International credit rating agency Fitch on Tuesday published a press release on Turkey, arguing that President Recep Tayyip Erdoğan’s remarks last week on Bloomberg TV, which implied more political control over the central bank, “raise the possibility that discretionary policymaking and policy predictability will come under pressure after June’s elections.”
“This would be likely to come at a time when tougher global financing conditions will test the vulnerability created by Turkey’s large external financing requirement,” Fitch said on Tuesday.
According to the rating agency, the Turkish lira has been losing value against foreign currencies due to a widening current account deficit, double digit inflation and political and geopolitical developments.
As Turkey heads to presidential and parliamentary elections on June 24, the Turkish lira’s record low valuation against the US dollar has raised serious concerns. One US dollar was valued 4.57 Turkish lira early in the morning but climbed to 4.66 during the day.
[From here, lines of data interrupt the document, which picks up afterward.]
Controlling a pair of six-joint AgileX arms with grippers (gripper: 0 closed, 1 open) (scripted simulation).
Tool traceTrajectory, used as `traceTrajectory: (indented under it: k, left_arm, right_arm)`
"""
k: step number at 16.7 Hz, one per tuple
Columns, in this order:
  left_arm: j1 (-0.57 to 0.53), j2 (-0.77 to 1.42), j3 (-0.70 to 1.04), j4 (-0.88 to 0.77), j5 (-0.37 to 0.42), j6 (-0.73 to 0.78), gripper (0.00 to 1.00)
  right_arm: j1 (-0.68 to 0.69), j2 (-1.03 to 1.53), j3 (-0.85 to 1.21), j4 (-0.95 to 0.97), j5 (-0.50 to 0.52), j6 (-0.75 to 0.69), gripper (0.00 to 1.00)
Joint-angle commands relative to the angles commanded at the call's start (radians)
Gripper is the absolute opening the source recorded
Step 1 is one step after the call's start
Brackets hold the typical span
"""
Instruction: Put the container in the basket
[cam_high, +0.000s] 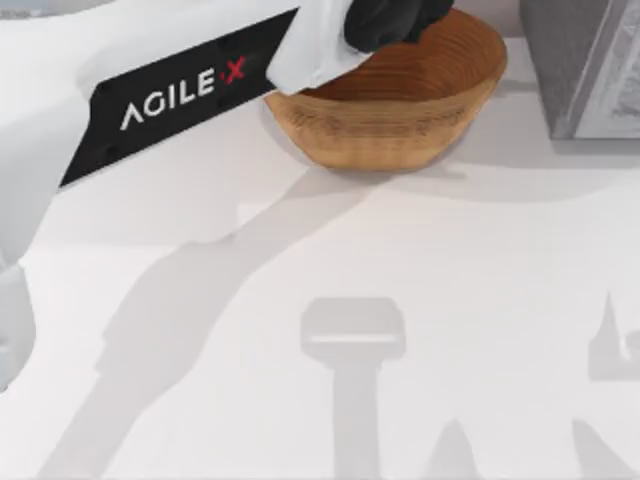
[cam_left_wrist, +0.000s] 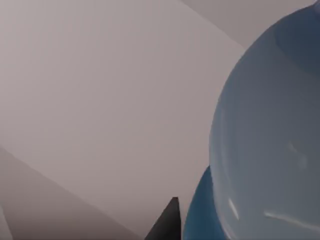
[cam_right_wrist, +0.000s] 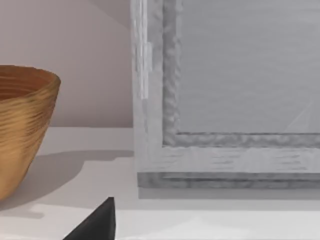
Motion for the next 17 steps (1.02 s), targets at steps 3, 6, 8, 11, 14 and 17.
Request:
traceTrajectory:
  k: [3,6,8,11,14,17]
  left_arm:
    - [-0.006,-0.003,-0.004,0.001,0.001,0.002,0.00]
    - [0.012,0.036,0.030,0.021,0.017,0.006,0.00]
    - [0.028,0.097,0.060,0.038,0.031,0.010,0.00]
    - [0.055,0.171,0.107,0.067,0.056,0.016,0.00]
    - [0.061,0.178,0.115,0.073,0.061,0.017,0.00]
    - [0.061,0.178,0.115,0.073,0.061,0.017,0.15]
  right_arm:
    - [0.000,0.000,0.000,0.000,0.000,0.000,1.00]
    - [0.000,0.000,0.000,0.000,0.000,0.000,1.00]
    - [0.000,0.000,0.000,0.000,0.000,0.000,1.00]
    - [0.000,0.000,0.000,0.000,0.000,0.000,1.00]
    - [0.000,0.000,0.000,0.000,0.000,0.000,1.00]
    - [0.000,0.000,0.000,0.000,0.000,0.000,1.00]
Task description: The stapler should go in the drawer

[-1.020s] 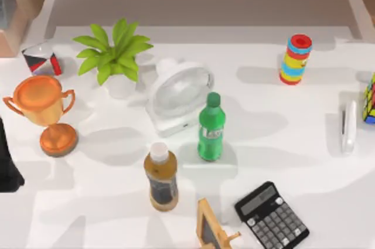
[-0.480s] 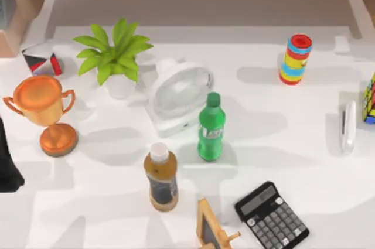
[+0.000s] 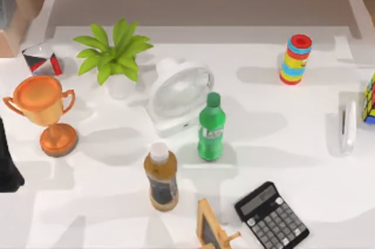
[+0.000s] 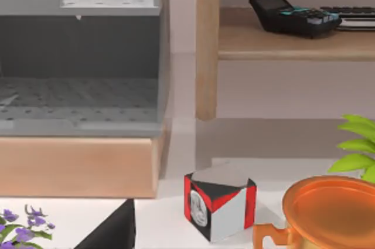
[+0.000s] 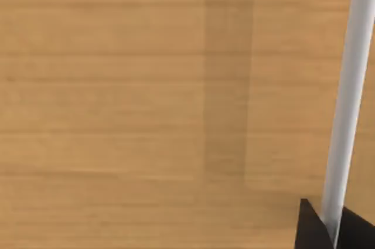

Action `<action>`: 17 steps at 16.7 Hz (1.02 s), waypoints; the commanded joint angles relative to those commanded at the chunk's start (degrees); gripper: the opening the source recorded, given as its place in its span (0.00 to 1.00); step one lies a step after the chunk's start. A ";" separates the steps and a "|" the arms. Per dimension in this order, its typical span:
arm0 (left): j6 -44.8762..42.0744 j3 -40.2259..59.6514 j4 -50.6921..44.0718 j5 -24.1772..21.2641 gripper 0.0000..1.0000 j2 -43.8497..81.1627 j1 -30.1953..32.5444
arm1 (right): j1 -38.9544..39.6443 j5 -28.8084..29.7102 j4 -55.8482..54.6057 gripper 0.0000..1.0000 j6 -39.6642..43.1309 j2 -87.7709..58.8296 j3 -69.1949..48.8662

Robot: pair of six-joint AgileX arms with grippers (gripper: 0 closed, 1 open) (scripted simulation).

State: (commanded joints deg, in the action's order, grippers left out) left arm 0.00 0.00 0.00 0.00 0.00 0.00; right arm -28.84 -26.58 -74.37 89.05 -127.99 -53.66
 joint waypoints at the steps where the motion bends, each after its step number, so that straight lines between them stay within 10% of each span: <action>1: 0.00 0.00 0.00 0.00 1.00 0.00 0.00 | -0.37 -0.29 -0.58 0.00 0.02 0.47 0.80; 17: 0.00 0.00 0.00 0.00 1.00 0.00 0.00 | -7.97 -8.12 -11.76 0.00 0.03 7.35 18.99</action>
State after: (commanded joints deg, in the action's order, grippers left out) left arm 0.00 0.00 0.00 0.00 0.00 0.00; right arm -36.81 -34.70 -86.13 89.08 -120.63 -34.68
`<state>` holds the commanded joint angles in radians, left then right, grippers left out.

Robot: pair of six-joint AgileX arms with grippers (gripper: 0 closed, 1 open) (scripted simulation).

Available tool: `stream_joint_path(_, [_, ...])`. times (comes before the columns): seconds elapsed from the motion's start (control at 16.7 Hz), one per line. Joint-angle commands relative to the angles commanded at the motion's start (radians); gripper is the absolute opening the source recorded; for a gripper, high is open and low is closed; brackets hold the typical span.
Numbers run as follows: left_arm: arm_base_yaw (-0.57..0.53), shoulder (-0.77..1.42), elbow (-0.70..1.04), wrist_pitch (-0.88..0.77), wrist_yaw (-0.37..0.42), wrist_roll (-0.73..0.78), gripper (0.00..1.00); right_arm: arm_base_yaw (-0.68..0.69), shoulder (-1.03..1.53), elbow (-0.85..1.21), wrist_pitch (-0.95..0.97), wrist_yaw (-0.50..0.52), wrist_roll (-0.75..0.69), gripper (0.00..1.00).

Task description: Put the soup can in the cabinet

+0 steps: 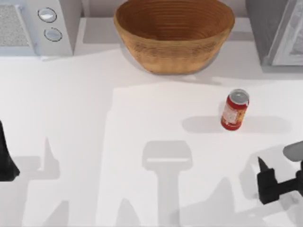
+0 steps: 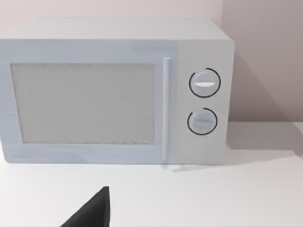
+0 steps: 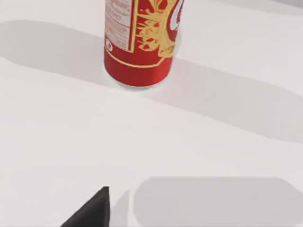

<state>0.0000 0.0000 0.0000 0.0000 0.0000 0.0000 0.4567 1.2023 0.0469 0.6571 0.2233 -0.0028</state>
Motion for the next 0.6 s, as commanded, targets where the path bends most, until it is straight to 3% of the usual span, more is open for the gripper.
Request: stream_joint_path(0.6, [0.0, 0.0, 0.0, 0.0, 0.0, 0.0, 1.0, 0.154, 0.54, 0.168, 0.516, 0.217, 0.037, 1.0])
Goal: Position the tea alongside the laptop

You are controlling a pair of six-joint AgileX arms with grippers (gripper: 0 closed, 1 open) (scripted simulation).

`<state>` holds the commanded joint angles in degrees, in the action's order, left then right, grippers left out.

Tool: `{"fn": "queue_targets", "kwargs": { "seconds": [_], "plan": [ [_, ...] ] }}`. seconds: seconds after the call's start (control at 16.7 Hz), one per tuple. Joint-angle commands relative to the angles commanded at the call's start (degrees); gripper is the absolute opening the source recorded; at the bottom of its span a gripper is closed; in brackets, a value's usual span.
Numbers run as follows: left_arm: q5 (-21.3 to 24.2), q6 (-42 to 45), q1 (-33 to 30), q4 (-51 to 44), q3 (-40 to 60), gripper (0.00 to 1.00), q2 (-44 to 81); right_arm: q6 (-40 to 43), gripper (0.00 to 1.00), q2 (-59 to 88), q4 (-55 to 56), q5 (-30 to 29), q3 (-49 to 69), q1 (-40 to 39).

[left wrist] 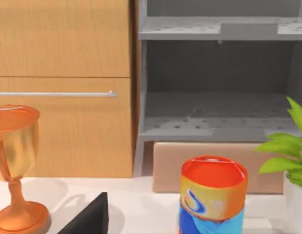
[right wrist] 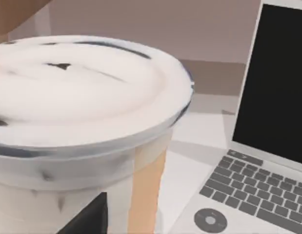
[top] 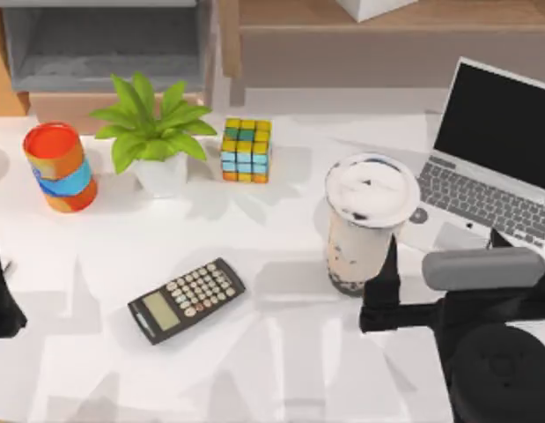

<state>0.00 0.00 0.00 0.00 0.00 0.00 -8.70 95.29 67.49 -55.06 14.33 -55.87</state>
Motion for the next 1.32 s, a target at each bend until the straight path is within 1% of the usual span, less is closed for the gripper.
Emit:
{"fn": "queue_targets", "kwargs": {
  "seconds": [0.12,0.3,0.6,0.78,1.14,1.32],
  "plan": [
    [0.0,0.0,0.0,0.0,0.0,1.00,0.0,1.1,1.00,8.4,7.0,-4.6,2.1,-4.1],
    [0.0,0.0,0.0,0.0,0.0,1.00,0.0,3.1,1.00,18.0,16.3,-10.0,5.2,-8.7],
    [0.0,0.0,0.0,0.0,0.0,1.00,0.0,6.4,1.00,27.9,27.7,-15.7,9.7,-12.9],
    [0.0,0.0,0.0,0.0,0.0,1.00,0.0,7.2,1.00,29.8,30.4,-16.8,10.9,-13.7],
    [0.0,0.0,0.0,0.0,0.0,1.00,0.0,7.2,1.00,29.7,30.2,-16.6,10.8,-13.3],
    [0.0,0.0,0.0,0.0,0.0,1.00,0.0,7.6,1.00,30.0,29.0,-13.3,12.8,-10.2]
  ]
}}
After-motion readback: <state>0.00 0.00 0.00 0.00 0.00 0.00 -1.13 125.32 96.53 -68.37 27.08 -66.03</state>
“Of course our central bank is independent. But the central bank can’t take this independence and set aside the signals given by the president, who’s the head of the executive,” President Erdoğan said on Bloomberg TV on May 15.
In another article published today on the Bloomberg website, Erdoğan’s insistence on low interest rates was harshly criticized.
“Turkey is paying more than Senegal on its debt, even though it has a higher credit rating and its economy is 60 times bigger. Why? Analysts say it’s Erdoganomics,” the Bloomberg contributor said.